Gli scienziati dell’Istituto di Neuroscienze CSIC-UMH di Alicante, Spagna, hanno collaborato con altri dell’Istituto Centrale di Salute Mentale di Mannheim, Germania, per esaminare i cambiamenti strutturali del cervello nelle persone con disturbo da uso di alcol. Hanno scoperto che i danni alla materia bianca del cervello persistono nelle prime settimane di sobrietà.
Silvia De Santis è il primo autore del nuovo studio, che la rivista
Effetti duraturi dell’alcol sul cervello
De Santis e colleghi hanno usato tecniche di neuroimaging per esaminare 90 persone con disturbo da uso di alcol. I partecipanti allo studio avevano un’età media di 46 anni e avevano richiesto l’ospedalizzazione a causa del loro dipendenza.
Come gruppo di controllo, i ricercatori hanno reclutato 36 uomini che avevano in media 41 anni e non avevano un disturbo da uso di alcol.
Dr. Santiago Canals, coautore e coordinatore dello studio, spiega i metodi che il team ha utilizzato nello studio, dicendo: “Un aspetto importante del lavoro è che il gruppo di pazienti che partecipano alla nostra ricerca [è] ricoverato in un programma di disintossicazione, e il loro consumo di sostanze di dipendenza è controllato, che garantisce che non stanno bevendo qualsiasi alcol. Pertanto, la fase di astinenza può essere seguita da vicino.”
In parallelo con lo studio umano, i ricercatori hanno esaminato un modello di ratti con una preferenza per l’alcol. Fare questo ha permesso loro “di monitorare la transizione dal normale alla dipendenza da alcol nel cervello, un processo che non è possibile vedere negli esseri umani”, spiega De Santis.
La ricerca ha rivelato danni nell’emisfero destro e nella regione frontale del cervello. I cambiamenti nella struttura della materia bianca persistevano per 6 settimane dopo che i partecipanti avevano smesso di bere.
Il materia bianca del cervello contiene le cellule, gli assoni e la mielina, che sono componenti chiave che consentono uno “scambio di informazioni rapido ed efficiente” tra i neuroni in diverse aree del cervello.
Co-autore dello studio il dott. Canals spiega: “C’è un cambiamento generalizzato nella materia bianca, cioè nell’insieme delle fibre che comunicano con diverse parti del cervello. Le alterazioni sono più intense nel corpo calloso e nella fimbria.”

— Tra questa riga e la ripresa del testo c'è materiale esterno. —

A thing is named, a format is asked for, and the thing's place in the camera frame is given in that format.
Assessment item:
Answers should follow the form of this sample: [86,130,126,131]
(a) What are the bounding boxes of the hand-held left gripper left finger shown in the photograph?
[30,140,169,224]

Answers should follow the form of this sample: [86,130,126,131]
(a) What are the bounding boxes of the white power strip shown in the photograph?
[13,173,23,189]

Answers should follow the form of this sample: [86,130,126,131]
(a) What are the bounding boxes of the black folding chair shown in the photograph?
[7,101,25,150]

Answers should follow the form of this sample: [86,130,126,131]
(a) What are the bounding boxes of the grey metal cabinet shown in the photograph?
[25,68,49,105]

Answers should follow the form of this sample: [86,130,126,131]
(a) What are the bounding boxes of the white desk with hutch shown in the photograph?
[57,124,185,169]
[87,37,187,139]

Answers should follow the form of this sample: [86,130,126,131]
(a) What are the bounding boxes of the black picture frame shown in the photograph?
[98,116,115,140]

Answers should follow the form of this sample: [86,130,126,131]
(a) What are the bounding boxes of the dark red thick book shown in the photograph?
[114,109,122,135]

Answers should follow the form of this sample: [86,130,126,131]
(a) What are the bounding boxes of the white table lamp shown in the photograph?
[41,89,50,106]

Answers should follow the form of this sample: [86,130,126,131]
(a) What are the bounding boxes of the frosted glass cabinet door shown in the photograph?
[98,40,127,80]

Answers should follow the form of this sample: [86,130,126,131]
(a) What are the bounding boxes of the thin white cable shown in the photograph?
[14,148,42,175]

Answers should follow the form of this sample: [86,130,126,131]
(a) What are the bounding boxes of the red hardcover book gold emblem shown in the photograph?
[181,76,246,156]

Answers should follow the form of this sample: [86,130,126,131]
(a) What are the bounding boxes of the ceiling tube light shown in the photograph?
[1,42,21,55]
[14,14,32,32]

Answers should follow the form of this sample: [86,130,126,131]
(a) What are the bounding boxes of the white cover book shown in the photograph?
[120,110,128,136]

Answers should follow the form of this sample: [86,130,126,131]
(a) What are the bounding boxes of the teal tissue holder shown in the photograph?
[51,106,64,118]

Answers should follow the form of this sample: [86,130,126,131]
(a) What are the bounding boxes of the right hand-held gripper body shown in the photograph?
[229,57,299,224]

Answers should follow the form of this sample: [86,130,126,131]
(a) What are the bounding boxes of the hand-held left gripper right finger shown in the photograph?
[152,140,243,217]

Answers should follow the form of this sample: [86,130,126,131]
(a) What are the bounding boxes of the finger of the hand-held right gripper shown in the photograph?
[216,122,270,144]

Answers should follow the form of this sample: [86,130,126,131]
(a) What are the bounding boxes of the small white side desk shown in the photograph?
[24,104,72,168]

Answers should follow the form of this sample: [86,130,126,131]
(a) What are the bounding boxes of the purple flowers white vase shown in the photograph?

“Il corpo calloso è legato alla comunicazione tra i due emisferi”, continua. “La fimbria contiene le fibre nervose che [permettono la comunicazione tra] l’ippocampo, una struttura fondamentale per la formazione dei ricordi, il nucleo accumbens e la corteccia prefrontale.”
Il nucleo accumbens è una parte vitale del sistema di ricompensa del cervello, mentre il corteccia prefrontale è importante per il pensiero complesso e la pianificazione, la funzione esecutiva, il processo decisionale e il comportamento sociale appropriato.
I risultati del nuovo studio sfidano le credenze preesistenti che il danno cerebrale si ferma immediatamente con la cessazione del consumo di alcol.
“Fino ad oggi, nessuno poteva credere che in assenza di alcol, il danno nel cervello sarebbe progredito.”